### Recorded information
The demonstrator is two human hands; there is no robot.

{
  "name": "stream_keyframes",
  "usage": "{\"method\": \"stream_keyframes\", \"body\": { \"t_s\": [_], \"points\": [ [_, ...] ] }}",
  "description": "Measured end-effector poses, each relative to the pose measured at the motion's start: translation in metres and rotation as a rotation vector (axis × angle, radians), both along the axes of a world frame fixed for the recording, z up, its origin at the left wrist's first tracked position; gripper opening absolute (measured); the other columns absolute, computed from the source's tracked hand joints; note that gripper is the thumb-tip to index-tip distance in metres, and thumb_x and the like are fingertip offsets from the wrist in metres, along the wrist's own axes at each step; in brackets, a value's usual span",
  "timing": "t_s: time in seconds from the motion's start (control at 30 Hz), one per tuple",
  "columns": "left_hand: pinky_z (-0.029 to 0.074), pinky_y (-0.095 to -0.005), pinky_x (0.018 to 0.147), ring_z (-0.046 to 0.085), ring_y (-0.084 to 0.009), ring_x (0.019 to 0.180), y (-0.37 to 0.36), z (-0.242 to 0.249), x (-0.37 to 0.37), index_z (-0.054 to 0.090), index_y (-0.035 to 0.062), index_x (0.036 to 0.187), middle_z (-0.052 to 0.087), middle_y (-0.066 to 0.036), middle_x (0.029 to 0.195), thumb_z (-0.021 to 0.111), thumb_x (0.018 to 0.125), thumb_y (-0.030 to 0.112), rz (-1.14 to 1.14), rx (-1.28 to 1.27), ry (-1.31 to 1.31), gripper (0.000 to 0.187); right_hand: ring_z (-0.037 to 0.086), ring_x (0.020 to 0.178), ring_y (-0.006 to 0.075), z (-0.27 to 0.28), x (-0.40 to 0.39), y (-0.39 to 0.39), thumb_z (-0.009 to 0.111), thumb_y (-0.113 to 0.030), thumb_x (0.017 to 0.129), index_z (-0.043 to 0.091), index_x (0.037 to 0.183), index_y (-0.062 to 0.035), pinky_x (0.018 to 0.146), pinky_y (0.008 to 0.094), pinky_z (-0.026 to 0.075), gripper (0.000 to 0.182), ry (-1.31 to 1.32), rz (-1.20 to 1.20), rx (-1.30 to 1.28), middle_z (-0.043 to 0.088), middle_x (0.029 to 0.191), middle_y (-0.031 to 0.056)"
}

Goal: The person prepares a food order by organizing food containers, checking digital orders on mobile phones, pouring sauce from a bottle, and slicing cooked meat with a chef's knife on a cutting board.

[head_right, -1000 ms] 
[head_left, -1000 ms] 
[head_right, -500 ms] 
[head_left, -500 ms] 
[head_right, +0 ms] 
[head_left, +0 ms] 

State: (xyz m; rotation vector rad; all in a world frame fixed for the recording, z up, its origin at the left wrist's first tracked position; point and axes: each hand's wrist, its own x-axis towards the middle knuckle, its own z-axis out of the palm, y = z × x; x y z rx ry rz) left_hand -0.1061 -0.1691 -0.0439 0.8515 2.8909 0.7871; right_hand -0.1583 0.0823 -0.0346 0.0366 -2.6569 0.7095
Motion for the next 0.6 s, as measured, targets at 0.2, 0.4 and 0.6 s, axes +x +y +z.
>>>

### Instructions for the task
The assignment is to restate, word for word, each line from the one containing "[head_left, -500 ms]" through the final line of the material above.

### Task response
[head_left, -500 ms] 
[head_right, +0 ms] 
[head_left, +0 ms] 

State: (xyz m; rotation vector rad; all in a world frame fixed for the recording, z up, its origin at the left wrist's first tracked position; point and axes: each hand's wrist, its own x-axis towards the middle knuckle, its own z-axis out of the palm, y = z × x; x y z rx ry rz) left_hand -0.1061 -0.1691 -0.0439 0.8515 2.8909 0.7871; right_hand -0.1583 0.0823 -0.0346 0.0366 -2.6569 0.7095
Motion for the next 0.6 s, as measured, targets at 0.2, 0.4 and 0.6 s, axes +x +y +z.
>>>

This answer has been written out in full.